Diez ojos por un ojo...

La información que se elabora en tiempos de guerra no difiere verdaderamente de la que se elabora en tiempos de paz. Los conflictos son como una lupa que aumenta los defectos ordinarios. Así, el debate sobre la “desproporción” de la ofensiva israelí revela una tendencia ya habitual de “dos pesos, dos medidas”, que conduce a jerarquizar a las víctimas de los combates en Oriente Próximo, así como a las del racismo en Francia…

por Dominique Vidal, septiembre de 2006

En una de las salas mesopotámicas del museo del Louvre se eleva una imponente escultura de basalto de dos metros y medio de alto, tallada en 1730 a.c. En su cúspide, en su trono delante de Shamash –dios del Sol y símbolo de la justicia– está el rey Hammurabi y se reproduce su Código, uno de los más antiguos del mundo.
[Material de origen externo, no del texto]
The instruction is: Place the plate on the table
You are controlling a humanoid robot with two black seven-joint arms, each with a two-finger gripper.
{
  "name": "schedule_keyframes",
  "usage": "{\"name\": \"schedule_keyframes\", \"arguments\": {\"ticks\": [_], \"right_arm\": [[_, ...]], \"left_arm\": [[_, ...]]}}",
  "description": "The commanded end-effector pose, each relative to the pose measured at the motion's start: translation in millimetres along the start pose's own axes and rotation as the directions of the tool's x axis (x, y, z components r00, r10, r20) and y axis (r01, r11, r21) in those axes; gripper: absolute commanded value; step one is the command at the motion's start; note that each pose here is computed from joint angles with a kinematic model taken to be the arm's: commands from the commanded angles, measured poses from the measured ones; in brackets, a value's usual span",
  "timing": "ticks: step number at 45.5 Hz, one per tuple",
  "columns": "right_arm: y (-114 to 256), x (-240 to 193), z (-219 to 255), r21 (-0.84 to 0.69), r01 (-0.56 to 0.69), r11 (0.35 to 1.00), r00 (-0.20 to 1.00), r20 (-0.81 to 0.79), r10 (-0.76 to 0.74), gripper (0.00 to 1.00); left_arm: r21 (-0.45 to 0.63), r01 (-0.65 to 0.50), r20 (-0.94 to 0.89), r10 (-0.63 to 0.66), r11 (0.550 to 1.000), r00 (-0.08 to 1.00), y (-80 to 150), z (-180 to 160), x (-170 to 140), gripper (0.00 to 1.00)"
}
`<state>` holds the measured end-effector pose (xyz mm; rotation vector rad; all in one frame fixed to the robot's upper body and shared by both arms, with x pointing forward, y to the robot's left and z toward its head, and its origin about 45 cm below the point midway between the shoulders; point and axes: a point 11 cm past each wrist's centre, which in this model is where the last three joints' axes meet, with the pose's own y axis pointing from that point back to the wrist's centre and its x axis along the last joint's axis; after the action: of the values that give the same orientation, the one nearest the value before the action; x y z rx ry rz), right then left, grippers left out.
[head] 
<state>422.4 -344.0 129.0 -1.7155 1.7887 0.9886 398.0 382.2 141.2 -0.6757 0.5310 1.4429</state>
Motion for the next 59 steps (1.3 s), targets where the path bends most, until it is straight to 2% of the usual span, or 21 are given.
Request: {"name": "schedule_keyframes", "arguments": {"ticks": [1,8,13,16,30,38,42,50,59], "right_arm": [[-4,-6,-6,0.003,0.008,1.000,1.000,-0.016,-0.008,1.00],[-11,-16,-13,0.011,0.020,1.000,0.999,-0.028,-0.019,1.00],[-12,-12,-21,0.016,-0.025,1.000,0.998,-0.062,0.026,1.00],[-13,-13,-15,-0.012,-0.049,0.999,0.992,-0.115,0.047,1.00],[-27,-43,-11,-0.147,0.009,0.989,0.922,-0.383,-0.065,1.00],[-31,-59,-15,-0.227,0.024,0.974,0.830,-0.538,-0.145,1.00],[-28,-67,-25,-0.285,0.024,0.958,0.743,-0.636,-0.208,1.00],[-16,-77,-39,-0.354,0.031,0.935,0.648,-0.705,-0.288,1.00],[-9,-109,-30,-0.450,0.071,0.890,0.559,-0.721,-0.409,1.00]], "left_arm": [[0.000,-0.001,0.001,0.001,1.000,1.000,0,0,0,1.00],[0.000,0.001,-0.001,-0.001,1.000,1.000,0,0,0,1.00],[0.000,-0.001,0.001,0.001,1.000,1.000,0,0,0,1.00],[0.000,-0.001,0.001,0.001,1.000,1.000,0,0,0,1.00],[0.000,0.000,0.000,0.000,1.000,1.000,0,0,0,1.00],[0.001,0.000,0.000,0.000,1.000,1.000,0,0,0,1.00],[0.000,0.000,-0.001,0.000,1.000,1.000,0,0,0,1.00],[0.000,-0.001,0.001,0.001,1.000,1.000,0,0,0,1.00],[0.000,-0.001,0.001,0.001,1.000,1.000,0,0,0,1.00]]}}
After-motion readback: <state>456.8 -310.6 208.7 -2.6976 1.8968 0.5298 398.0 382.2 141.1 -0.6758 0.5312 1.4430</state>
Entre las leyes compiladas en caracteres cuneiformes figura la célebre ley del talión, que predica la reciprocidad del crimen y el castigo.

El Antiguo Testamento se inspira en este principio, afirmando (Levítico, 9,17-22): “El que hiera a otro mortalmente, sea quien sea, morirá irremisiblemente. El que hiera a una bestia mortalmente, la restituirá: animal por animal. El que maltrate a su prójimo será tratado de la misma manera; fractura por fractura, ojo por ojo y diente por diente”. Más adelante, el Levítico (19, 18) predica, sin embargo, la reconciliación: “No (...)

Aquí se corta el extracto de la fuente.